Fighting poverty during childhood could reduce the risk of young people committing crime by almost a quarter, according to research carried out in Brazil and published in the magazine Scientific Reports. One of the innovations of the study is the method adopted: 22 risk factors that can have an impact on human development were analyzed and more than 1,900 children were monitored for a period of seven years, until they reached youth.
The mathematical method explores a wide range of potential exposures related to a single outcome, using a hypothesis-free approach. In this case, the scientists worked with the multiple modifiable exposures – perinatal, individual, family and school – associated with juvenile crime to identify new potential targets for preventing the phenomenon. When a significant risk factor is pointed out, such as poverty, it can be a target of prevention policies.
Another research also conducted by Ziebold with the same cohort and published in December 2021 had already shown an association between childhood poverty and a greater propensity to develop externalizing mental disorders in youth, especially among women. The researchers concluded that poverty and exposure to stressful situations, including death and family conflict, are avoidable risk factors that need to be addressed in childhood to reduce the impact of mental disorders in adulthood (Read more at: agencia.FAPESP.br/37588/).
Results
In the article, the group highlights that, although childhood poverty was the only risk factor significantly associated with youth crime, most of the poor at the beginning of the study had no involvement with crime afterwards.

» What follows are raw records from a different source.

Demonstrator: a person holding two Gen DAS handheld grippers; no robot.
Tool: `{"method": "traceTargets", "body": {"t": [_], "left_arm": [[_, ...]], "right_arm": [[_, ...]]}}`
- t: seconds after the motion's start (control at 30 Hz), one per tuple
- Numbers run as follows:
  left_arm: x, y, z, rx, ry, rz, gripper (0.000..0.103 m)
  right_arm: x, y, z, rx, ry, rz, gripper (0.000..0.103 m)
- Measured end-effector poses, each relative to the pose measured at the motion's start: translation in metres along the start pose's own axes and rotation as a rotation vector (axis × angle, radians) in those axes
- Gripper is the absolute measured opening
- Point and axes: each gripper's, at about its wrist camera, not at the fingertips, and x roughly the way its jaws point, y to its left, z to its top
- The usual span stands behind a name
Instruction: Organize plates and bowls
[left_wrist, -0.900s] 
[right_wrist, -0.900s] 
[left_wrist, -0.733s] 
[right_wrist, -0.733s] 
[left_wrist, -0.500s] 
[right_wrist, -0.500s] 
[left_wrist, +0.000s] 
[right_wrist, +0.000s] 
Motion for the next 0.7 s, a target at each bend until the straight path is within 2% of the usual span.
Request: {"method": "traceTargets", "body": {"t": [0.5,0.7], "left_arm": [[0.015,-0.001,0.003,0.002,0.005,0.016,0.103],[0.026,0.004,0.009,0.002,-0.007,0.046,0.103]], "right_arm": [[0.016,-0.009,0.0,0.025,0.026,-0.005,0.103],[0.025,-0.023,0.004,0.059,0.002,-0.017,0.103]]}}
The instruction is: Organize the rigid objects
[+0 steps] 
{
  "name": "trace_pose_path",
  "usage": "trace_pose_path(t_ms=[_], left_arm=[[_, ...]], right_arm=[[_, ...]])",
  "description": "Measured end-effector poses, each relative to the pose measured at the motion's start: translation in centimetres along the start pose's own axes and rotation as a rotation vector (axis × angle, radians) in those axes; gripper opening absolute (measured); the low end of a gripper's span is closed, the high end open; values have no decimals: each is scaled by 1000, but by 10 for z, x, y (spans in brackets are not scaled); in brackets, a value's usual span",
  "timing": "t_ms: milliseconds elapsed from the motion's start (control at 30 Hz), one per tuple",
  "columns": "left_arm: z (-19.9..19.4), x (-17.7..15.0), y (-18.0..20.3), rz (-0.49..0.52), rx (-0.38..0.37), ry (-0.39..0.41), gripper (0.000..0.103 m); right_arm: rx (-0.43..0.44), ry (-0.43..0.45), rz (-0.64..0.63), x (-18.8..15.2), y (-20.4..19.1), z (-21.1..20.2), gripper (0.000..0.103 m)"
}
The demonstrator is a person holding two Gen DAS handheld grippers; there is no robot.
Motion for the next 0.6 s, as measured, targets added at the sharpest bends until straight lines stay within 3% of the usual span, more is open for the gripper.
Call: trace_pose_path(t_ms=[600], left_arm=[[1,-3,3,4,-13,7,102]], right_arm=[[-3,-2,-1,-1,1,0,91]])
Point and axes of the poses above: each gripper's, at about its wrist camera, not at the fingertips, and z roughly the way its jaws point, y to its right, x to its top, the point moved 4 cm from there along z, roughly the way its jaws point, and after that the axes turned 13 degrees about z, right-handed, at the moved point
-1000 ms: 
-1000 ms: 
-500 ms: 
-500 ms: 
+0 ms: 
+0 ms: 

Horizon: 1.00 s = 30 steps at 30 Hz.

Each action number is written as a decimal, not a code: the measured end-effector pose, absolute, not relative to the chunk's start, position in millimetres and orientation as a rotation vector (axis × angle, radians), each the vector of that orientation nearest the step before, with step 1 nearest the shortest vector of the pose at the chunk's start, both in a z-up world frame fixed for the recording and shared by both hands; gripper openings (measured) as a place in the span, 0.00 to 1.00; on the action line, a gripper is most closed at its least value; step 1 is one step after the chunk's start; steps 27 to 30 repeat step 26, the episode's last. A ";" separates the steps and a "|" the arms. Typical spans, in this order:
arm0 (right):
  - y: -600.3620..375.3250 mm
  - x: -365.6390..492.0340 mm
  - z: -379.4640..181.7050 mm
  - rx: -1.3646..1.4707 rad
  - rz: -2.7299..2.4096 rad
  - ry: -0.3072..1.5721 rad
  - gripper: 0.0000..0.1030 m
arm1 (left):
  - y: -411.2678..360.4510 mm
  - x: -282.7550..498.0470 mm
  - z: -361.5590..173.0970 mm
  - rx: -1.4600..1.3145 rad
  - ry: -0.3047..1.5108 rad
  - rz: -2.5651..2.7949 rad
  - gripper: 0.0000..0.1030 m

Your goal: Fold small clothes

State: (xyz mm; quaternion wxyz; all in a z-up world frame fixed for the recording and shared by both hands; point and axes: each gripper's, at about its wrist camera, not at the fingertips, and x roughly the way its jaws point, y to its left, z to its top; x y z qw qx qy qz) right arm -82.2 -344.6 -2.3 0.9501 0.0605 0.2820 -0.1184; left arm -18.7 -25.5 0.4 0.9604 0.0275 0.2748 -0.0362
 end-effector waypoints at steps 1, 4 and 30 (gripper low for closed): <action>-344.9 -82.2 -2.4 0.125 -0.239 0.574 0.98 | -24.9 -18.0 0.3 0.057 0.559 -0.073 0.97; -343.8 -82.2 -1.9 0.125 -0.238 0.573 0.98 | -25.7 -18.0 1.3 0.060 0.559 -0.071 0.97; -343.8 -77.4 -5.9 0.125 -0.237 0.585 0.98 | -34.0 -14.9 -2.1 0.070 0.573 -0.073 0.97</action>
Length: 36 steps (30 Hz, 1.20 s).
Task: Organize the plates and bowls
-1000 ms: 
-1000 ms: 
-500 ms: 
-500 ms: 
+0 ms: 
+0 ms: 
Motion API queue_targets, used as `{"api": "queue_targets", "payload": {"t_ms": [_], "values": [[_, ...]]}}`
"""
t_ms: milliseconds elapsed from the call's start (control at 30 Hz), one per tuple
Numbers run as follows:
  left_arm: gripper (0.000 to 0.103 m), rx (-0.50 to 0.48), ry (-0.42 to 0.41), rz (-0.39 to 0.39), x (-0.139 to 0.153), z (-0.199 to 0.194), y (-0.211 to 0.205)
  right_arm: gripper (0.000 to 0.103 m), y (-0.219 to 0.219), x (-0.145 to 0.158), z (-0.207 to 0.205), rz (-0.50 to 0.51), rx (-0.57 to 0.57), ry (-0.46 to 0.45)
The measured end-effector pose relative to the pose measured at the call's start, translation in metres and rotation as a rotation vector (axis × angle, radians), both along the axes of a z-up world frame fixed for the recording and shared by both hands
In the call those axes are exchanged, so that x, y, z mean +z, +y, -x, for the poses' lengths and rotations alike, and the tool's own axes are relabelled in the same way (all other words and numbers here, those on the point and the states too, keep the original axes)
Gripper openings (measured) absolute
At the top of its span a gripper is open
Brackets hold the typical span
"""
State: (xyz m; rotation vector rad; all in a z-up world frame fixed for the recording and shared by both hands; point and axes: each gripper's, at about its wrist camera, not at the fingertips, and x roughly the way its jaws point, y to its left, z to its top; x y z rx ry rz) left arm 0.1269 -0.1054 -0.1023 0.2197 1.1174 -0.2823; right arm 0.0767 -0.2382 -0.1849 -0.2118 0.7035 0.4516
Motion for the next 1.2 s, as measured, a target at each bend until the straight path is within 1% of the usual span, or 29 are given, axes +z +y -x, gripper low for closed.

“One concern was not to criminalize poverty, but to show that it is a complex phenomenon, whose exposure of the individual to this situation throughout life generates a social tragedy. The phenomenon of criminality is a social issue and, possibly, only punishment in the case of young people is not adequate. It is necessary to create real possibilities for rehabilitation and give life opportunities”, completes Gadelha.
A total of 1,905 participants were interviewed, both at baseline (mean age 10 years) and at the assessment performed seven years later (mean age 17.8 years). Of this total, 4.3% of young people reported criminal involvement. Among the most common types of crimes committed are theft, drug trafficking and violent crimes, including a homicide and an attempted murder.
These participants are from the Brazilian High-Risk Cohort Study for Childhood Psychiatric Disorders (BHRC), a community-based survey that since 2010 has followed 2,511 families with children and young people, aged between 6 and 10 years, in Porto Alegre ( RS) and São Paulo. They participated in three evaluation stages, the last being between 2018 and 2019 – a new phase was started this year and should end in mid-2024.
The BHRC, also known as Connection Project – Minds of the Future, is considered one of the main follow-ups on the risks of mental disorders in children and adolescents already developed in Brazilian psychiatry. It is carried out by the National Institute of Developmental Psychiatry for Children and Adolescents (INPD), supported by FAPESP and the National Council for Scientific and Technological Development (CNPq).
The institute, with more than 20 Brazilian and international universities, has as its general coordinator the professor of the Department of Psychiatry at the Faculty of Medicine of the University of São Paulo (FM-USP) Eurípedes Constantino Miguel Filho.
impacts
Report from the United Nations Children’s Fund (Unicef) released in March this year showed that children and adolescents continue to be the most affected by poverty in Brazil – twice as much as adults.